To do:
Would you please copy each line of the listing that mentions "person"?

Material to process:

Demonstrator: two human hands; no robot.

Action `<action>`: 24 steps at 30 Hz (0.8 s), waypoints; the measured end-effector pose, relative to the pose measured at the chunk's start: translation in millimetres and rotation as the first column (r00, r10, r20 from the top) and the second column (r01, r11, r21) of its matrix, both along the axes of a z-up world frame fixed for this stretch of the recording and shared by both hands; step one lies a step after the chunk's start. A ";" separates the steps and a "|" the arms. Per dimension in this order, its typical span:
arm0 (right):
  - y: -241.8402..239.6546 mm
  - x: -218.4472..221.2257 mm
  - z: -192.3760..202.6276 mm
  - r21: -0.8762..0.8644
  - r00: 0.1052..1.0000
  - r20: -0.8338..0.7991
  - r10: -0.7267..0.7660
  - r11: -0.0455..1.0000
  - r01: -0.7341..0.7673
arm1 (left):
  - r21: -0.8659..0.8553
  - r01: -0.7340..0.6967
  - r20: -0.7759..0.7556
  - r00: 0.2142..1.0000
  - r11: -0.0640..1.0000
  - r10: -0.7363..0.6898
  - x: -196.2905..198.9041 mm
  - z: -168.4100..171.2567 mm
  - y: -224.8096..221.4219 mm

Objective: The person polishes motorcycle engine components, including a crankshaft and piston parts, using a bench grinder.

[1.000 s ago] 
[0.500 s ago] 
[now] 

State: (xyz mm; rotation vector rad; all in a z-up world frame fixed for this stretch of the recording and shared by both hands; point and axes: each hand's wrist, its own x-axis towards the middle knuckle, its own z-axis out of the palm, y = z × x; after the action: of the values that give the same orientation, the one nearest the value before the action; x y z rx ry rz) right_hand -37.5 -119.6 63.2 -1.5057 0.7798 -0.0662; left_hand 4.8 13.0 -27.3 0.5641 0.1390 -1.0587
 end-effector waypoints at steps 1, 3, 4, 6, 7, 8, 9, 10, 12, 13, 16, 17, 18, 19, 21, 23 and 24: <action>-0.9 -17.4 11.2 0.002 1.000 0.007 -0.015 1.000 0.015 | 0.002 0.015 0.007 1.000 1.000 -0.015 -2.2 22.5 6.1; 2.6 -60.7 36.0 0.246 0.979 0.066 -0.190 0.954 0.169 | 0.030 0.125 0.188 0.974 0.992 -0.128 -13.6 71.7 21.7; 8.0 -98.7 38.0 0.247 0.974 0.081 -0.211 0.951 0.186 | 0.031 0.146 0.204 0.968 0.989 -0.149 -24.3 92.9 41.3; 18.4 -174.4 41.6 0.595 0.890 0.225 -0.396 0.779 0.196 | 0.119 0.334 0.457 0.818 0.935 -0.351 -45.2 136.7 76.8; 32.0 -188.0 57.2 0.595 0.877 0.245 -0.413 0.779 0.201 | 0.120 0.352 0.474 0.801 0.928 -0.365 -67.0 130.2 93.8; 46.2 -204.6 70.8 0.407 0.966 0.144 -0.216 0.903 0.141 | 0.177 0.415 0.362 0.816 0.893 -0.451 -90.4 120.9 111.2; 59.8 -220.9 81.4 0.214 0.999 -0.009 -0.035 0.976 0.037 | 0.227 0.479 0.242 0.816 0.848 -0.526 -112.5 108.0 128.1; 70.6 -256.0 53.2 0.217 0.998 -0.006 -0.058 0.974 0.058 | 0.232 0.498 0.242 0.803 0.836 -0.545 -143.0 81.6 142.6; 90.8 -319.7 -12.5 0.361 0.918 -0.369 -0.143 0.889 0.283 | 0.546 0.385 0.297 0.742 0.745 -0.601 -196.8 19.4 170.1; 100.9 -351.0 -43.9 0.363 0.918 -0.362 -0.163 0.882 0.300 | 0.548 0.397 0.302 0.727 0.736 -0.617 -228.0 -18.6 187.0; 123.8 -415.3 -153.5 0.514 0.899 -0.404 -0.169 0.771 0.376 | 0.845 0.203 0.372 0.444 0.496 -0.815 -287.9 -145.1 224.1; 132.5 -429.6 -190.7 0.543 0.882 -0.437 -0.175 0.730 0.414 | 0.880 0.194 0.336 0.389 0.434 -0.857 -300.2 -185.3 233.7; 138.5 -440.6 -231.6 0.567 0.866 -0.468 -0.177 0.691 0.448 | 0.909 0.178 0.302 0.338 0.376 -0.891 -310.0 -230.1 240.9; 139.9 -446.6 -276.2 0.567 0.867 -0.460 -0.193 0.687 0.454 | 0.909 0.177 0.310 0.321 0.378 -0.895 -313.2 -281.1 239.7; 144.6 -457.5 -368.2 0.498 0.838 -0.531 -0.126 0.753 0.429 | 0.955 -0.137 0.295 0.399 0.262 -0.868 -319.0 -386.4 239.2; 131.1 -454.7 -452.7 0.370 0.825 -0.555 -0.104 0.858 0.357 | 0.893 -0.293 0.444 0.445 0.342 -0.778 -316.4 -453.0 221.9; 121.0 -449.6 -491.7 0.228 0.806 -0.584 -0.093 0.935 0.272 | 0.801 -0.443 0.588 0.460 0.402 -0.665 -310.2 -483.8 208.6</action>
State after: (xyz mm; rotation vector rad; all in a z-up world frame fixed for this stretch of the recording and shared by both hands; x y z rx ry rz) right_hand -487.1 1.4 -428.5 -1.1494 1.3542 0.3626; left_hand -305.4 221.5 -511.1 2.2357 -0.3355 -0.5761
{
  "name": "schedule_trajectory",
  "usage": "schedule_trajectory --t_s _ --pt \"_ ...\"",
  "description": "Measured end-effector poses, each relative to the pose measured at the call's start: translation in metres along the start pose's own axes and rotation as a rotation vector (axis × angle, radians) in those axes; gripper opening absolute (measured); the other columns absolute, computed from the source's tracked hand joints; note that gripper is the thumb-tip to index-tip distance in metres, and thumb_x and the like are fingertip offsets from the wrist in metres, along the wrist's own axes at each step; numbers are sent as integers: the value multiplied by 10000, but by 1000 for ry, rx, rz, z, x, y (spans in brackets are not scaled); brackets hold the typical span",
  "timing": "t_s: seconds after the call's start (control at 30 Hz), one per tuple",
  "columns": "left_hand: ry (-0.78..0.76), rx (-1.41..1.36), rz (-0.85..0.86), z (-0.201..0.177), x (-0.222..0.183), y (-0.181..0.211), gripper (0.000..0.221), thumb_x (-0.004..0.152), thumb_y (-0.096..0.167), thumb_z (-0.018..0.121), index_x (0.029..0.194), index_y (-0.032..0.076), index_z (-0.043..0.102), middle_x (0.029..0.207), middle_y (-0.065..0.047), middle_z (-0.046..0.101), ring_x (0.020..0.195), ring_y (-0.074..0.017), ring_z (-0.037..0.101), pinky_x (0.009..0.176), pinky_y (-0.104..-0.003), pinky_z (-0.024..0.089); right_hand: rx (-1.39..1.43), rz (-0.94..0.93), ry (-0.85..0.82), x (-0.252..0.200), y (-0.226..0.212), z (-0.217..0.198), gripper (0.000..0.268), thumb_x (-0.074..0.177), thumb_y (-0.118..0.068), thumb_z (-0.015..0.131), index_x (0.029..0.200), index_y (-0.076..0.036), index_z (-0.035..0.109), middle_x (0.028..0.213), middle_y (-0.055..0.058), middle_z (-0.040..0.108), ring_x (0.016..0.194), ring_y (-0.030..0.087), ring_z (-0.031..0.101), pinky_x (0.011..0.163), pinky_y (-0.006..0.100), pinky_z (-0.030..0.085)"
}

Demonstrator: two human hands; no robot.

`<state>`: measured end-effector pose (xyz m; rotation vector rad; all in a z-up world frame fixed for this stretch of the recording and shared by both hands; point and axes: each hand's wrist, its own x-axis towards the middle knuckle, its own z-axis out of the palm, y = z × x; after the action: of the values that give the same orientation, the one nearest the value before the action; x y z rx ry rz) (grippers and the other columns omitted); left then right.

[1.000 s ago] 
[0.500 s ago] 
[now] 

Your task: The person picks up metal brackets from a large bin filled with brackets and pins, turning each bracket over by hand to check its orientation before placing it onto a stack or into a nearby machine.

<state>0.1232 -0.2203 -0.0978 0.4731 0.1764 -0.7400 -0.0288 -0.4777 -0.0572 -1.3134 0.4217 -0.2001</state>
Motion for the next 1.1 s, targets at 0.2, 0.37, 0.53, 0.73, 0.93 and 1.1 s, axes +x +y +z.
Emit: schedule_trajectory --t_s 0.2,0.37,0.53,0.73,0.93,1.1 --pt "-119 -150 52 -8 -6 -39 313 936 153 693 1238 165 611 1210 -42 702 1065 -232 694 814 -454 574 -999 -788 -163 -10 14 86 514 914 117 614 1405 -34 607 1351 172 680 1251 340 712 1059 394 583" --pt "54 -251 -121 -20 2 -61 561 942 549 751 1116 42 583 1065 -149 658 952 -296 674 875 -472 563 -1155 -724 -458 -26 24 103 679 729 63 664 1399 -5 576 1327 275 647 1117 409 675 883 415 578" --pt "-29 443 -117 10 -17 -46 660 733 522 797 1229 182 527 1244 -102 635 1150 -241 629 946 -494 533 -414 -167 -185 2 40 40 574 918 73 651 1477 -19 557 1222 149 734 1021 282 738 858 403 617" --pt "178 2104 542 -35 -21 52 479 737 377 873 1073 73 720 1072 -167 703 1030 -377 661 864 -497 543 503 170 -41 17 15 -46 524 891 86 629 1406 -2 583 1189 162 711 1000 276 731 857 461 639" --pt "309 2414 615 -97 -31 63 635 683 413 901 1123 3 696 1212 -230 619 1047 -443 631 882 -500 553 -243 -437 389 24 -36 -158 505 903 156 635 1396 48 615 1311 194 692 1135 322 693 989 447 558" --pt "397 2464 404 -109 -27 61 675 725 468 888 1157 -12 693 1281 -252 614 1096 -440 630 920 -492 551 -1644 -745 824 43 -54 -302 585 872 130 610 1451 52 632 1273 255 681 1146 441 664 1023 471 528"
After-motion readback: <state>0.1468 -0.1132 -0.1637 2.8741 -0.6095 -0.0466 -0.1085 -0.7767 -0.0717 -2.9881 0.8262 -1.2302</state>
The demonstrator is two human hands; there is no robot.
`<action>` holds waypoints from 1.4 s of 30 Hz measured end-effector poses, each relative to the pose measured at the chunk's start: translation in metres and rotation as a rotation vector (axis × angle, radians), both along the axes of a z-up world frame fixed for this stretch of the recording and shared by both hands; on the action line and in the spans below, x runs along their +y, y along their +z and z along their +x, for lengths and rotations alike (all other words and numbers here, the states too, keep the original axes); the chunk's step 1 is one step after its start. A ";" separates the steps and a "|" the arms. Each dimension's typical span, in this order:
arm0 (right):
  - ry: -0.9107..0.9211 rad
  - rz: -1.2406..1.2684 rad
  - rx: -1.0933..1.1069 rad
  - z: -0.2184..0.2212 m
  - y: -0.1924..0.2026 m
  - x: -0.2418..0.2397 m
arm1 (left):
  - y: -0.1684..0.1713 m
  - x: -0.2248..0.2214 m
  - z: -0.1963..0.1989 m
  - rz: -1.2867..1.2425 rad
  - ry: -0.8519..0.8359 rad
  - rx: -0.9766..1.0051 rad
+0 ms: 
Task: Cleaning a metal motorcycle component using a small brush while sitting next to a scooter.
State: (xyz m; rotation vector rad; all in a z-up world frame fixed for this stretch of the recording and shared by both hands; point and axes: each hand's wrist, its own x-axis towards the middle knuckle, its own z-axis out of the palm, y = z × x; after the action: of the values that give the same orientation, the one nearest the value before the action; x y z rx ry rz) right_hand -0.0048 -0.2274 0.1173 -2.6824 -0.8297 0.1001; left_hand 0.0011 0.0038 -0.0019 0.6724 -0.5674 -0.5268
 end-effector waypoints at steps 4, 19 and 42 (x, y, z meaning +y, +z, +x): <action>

Solved exercise:
Objective: The person polishes motorcycle engine components, including a crankshaft and piston parts, using a bench grinder.
Your task: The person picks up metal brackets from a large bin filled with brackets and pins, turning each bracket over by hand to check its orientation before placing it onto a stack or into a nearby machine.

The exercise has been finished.